News flash: In a startling discovery, medical researchers have determined that the large portions people are eating these days are contributing to the rise in obesity. That's right: Too much food can make you fat. Who knew? It's groundbreaking findings like these that remind us time and again that medical researchers have way more money than they know what to do with.
Not resting with merely revealing the amazing connection between overeating and weight gain, researchers have further discovered that if parents serve bigger portions to their children, the children will eat more. Just imagine! Lest you think that this study lacked some sort of scientific rigor, it should be pointed out that, to test their conclusions, the researchers tried serving the children smaller portions. And, sure enough--they ate less!

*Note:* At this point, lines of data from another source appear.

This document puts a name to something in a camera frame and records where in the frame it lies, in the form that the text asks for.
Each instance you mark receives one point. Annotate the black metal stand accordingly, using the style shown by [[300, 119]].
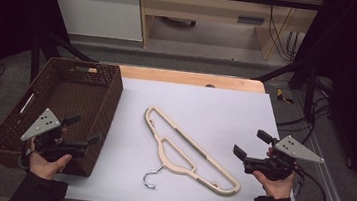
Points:
[[310, 90], [36, 55]]

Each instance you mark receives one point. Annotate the person's left hand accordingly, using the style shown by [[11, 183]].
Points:
[[43, 168]]

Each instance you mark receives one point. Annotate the white cabinet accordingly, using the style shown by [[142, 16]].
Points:
[[98, 11]]

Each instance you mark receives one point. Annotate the person's right hand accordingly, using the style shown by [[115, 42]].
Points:
[[276, 189]]

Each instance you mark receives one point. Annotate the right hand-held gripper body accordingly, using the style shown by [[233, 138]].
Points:
[[293, 149]]

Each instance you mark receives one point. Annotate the white table mat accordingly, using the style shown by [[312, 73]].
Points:
[[225, 118]]

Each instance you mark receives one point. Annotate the brown woven basket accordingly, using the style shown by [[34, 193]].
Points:
[[76, 96]]

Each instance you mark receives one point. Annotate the yellow and black tool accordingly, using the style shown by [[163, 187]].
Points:
[[280, 96]]

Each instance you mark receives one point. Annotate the aluminium frame rail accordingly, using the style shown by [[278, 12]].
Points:
[[331, 187]]

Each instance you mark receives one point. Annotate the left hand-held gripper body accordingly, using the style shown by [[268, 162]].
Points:
[[43, 125]]

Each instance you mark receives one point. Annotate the light wooden desk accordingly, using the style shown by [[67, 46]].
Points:
[[206, 8]]

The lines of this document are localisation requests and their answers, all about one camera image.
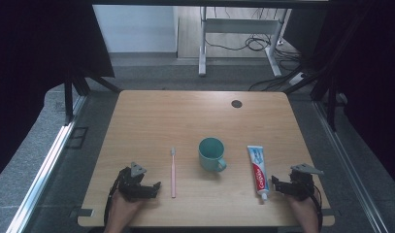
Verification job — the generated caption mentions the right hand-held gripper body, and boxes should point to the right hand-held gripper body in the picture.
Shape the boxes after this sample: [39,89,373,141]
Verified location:
[281,162,325,202]

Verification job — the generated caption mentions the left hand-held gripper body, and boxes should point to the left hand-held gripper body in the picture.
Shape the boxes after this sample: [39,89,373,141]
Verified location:
[117,161,154,202]

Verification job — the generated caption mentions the pink toothbrush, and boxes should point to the pink toothbrush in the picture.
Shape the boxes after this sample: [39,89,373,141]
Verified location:
[170,147,177,199]

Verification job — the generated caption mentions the teal cup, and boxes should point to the teal cup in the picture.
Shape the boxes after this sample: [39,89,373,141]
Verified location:
[198,137,228,173]

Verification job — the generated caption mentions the person's left hand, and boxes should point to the person's left hand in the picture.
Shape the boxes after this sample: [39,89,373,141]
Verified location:
[107,191,146,221]

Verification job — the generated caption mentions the person's right hand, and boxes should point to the person's right hand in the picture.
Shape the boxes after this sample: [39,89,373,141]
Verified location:
[285,193,317,217]

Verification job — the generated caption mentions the white toothpaste tube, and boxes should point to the white toothpaste tube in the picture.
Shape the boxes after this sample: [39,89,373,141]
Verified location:
[247,145,271,202]

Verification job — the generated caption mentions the black metal stand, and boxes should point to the black metal stand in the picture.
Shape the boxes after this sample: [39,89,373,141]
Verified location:
[63,72,122,126]
[283,72,339,132]

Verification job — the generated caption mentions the white power strip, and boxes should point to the white power strip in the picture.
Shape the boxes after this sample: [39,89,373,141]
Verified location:
[287,72,307,86]

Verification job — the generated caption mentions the black curtain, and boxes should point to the black curtain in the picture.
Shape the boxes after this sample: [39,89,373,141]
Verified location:
[281,0,395,190]
[0,0,115,186]

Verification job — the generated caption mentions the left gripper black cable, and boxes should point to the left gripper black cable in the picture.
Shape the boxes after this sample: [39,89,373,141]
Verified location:
[103,176,123,227]

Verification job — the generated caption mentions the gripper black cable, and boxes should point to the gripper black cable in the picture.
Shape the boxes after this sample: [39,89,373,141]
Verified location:
[103,176,123,227]
[312,184,324,233]

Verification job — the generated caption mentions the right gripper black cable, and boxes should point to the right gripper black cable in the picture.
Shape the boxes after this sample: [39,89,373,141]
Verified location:
[312,184,324,233]

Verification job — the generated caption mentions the aluminium rail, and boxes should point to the aluminium rail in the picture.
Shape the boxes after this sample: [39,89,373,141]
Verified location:
[312,100,382,233]
[5,95,87,233]

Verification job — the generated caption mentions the black floor cables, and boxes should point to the black floor cables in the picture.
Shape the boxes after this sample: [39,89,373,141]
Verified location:
[204,33,305,92]

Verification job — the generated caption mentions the white desk frame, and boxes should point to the white desk frame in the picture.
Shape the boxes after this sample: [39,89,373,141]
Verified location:
[198,6,292,78]

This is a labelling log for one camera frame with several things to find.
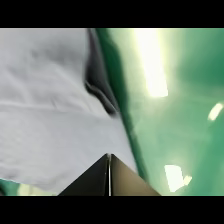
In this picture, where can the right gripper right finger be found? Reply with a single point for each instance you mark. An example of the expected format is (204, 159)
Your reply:
(128, 182)

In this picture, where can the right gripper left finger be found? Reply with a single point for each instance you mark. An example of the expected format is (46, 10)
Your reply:
(92, 182)

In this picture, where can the white T-shirt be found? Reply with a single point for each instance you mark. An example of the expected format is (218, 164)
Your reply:
(50, 110)

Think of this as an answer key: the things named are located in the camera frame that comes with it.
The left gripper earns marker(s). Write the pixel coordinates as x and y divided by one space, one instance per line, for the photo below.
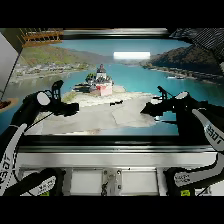
61 109

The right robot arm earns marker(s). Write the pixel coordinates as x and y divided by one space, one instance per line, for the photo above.
200 116

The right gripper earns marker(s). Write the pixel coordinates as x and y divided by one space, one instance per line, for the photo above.
163 108

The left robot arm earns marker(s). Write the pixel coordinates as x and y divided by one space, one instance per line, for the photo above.
16 133

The striped garment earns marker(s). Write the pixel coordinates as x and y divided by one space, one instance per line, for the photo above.
203 38

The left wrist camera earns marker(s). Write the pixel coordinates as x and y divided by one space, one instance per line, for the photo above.
57 89

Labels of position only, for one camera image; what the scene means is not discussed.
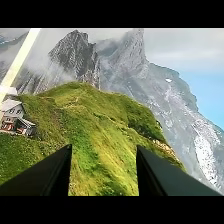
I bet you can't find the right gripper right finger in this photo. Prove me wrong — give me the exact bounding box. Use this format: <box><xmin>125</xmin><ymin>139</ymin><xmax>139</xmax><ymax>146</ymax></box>
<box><xmin>136</xmin><ymin>145</ymin><xmax>222</xmax><ymax>197</ymax></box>

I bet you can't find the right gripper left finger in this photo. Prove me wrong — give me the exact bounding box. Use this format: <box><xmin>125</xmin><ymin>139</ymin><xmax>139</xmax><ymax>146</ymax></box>
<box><xmin>0</xmin><ymin>143</ymin><xmax>73</xmax><ymax>197</ymax></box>

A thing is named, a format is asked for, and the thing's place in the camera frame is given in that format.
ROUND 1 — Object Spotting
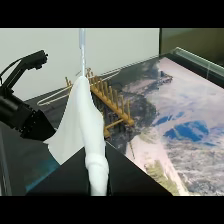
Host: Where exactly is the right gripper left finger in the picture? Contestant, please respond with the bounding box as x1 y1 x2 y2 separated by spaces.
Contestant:
25 145 92 197

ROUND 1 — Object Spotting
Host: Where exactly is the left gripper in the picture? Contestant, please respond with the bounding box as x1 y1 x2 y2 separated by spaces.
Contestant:
0 86 57 142

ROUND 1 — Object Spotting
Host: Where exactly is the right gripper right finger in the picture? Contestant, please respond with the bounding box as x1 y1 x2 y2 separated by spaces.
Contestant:
105 142 173 197

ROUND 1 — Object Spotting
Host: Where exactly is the white garment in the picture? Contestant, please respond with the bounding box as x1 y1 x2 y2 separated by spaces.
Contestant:
43 75 110 197

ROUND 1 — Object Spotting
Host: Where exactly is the brown wooden peg rack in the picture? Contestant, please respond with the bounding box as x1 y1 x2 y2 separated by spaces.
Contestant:
64 67 136 139

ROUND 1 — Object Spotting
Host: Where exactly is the black cable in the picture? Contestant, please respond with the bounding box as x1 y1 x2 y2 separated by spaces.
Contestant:
0 58 24 84

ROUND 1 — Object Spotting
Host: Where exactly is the silver frame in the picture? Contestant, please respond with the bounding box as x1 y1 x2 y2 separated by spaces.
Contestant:
171 46 224 80

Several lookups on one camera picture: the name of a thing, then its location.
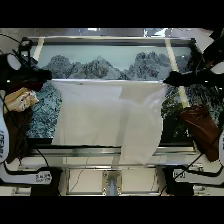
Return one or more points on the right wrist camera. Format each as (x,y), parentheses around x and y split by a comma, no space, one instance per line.
(215,50)

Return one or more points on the cream garment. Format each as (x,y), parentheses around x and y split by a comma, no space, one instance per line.
(20,99)

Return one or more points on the dark brown garment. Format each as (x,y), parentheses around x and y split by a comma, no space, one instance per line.
(16,130)

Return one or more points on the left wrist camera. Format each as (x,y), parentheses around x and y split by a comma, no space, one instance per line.
(26,50)

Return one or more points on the white shirt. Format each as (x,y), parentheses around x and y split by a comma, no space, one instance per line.
(100,113)

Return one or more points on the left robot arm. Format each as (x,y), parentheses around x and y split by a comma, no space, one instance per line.
(3,140)

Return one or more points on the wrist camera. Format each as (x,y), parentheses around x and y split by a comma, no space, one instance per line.
(26,50)
(215,50)

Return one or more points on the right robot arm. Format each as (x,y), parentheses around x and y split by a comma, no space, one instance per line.
(208,176)

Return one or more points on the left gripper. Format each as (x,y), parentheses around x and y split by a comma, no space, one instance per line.
(39,74)

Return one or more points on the silver frame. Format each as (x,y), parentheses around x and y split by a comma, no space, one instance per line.
(110,151)

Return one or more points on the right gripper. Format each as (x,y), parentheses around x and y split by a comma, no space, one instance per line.
(180,78)

Normally, I would file information such as this in the "Duh!" file along with recent health headlines like "Study Finds Heavy Drinking and Standing Don't Mix" and "Antisocial Behavior by Boys Often Rewarded by Peers." But then I look at my family, and I wonder if the researchers might have missed a step somewhere. The part about big portions making big eaters is certainly true, but somewhere along the lines of the weight gain we screw up somehow. At our house, regardless of who eats the calories, the weight gets gained by Mama.
Here in our little nutritional Bermuda Triangle, my son, who eats approximately his own weight in food every day (not counting the part he drops on the floor, wipes on his clothes, or gets in his hair), seems constitutionally unable to get fat. He gobbles down his large portions and yells for more, but obesity doesn't look to be in his future. The kid can't hardly keep his pants up--he's built like a pipe cleaner.

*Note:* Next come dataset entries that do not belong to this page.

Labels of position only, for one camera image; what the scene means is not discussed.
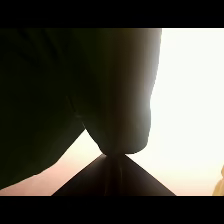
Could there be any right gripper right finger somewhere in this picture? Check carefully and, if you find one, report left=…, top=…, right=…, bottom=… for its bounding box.
left=113, top=153, right=177, bottom=197

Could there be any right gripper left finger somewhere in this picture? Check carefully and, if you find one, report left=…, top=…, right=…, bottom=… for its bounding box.
left=51, top=153, right=116, bottom=197

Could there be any green T-shirt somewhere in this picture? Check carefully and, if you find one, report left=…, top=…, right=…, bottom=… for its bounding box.
left=0, top=27, right=163, bottom=191

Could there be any yellow garment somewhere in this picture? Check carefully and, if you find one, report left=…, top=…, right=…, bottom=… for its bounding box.
left=212, top=164, right=224, bottom=197

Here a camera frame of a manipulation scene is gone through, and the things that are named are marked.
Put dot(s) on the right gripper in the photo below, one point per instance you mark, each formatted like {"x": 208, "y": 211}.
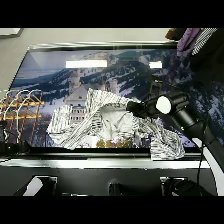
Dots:
{"x": 136, "y": 108}

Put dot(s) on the black white striped shirt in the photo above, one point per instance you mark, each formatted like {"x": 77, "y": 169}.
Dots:
{"x": 110, "y": 126}

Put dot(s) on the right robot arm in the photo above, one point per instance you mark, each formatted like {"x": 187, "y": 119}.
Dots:
{"x": 190, "y": 120}

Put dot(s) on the yellow clothes hanger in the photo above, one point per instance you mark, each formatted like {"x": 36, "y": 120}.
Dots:
{"x": 20, "y": 104}
{"x": 20, "y": 117}

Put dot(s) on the brown garment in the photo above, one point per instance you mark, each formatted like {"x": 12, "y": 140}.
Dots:
{"x": 173, "y": 34}

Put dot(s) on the purple garment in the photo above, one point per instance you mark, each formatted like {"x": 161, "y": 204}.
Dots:
{"x": 186, "y": 41}

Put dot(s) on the black garment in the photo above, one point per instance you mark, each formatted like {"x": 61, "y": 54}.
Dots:
{"x": 210, "y": 63}

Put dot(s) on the striped garment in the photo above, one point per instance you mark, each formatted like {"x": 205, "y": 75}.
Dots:
{"x": 204, "y": 41}

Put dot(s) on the white flat object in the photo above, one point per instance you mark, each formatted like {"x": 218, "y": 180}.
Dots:
{"x": 9, "y": 32}

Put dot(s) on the silver frame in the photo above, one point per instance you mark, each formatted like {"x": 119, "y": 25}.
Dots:
{"x": 100, "y": 163}

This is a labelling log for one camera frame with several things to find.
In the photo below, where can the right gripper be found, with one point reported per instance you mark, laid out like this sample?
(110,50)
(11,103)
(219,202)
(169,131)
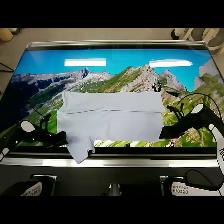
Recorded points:
(170,132)

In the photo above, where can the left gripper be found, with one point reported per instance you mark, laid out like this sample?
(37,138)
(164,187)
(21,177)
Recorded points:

My daughter gets a more moderate portion of food at dinnertime, though she'd say it's a large portion and her papa would call it a small one. The researchers reported that kids under 5 were more likely to ignore the amount of food in front of them and just eat what they wanted, while kids over 5 felt pressure to clean the plate--but this 9-year-old would happily make a dinner of three bites of meat, a few spoonfuls of rice, and a vegetable molecule, all washed down by several gallons of juice.
She eats a full meal, all right, but only because Papa won't let her up from the table until she eats what he wants. The researchers "suggest that parents allow children to determine how much they eat and not command them to eat everything on their plate." The researchers are clearly not Italian. In my husband's family, leaving something on the plate does not mean that you are being nutritionally responsible and trying to fend off future obesity; it means that you didn't like the food and are disrespecting the cook.

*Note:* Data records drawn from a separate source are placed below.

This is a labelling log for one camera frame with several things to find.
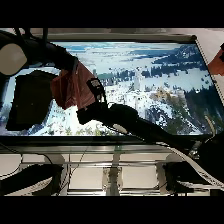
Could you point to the red-brown garment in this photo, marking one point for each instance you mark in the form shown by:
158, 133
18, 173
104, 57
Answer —
71, 88

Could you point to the silver frame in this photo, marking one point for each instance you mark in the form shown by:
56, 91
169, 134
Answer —
113, 150

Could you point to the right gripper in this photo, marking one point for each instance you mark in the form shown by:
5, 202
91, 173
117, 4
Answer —
93, 114

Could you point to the orange garment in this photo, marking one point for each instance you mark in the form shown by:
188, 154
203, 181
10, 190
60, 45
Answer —
218, 63

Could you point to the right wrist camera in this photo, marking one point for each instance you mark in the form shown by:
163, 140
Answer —
96, 85

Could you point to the black garment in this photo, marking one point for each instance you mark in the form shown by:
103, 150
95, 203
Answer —
30, 100

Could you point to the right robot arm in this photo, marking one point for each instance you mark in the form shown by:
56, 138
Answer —
150, 128

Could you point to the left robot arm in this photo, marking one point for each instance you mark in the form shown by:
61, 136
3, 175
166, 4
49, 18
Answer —
12, 58

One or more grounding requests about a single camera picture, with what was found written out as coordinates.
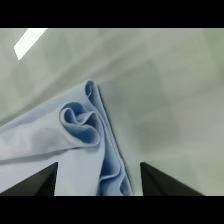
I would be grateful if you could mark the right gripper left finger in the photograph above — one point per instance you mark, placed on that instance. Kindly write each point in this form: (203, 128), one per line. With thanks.
(40, 182)

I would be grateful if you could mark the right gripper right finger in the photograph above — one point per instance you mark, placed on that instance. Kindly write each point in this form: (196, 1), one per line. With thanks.
(160, 184)

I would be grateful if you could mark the light blue shirt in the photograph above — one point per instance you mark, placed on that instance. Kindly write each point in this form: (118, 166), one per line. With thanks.
(66, 146)

So my daughter fusses, but she eats. And she stays slender. My husband eats, but he stays slim. My son eats, but he stays skinny. I eat, and I gain 10 pounds.
I take small portions, I stop when I'm full, I leave food on the plate. And yet it seems clear that I am destined to be the Designated Weight-Gainer for this family. Sometimes that involves a deliberate act--say, eating all the kids' Halloween candy so they won't ingest all those big bad calories--and sometimes it just seems to happen in some sort of cosmic fat-transfer. Hey, I can take it. But next time those researchers have some money to burn, perhaps they'd like to stop by.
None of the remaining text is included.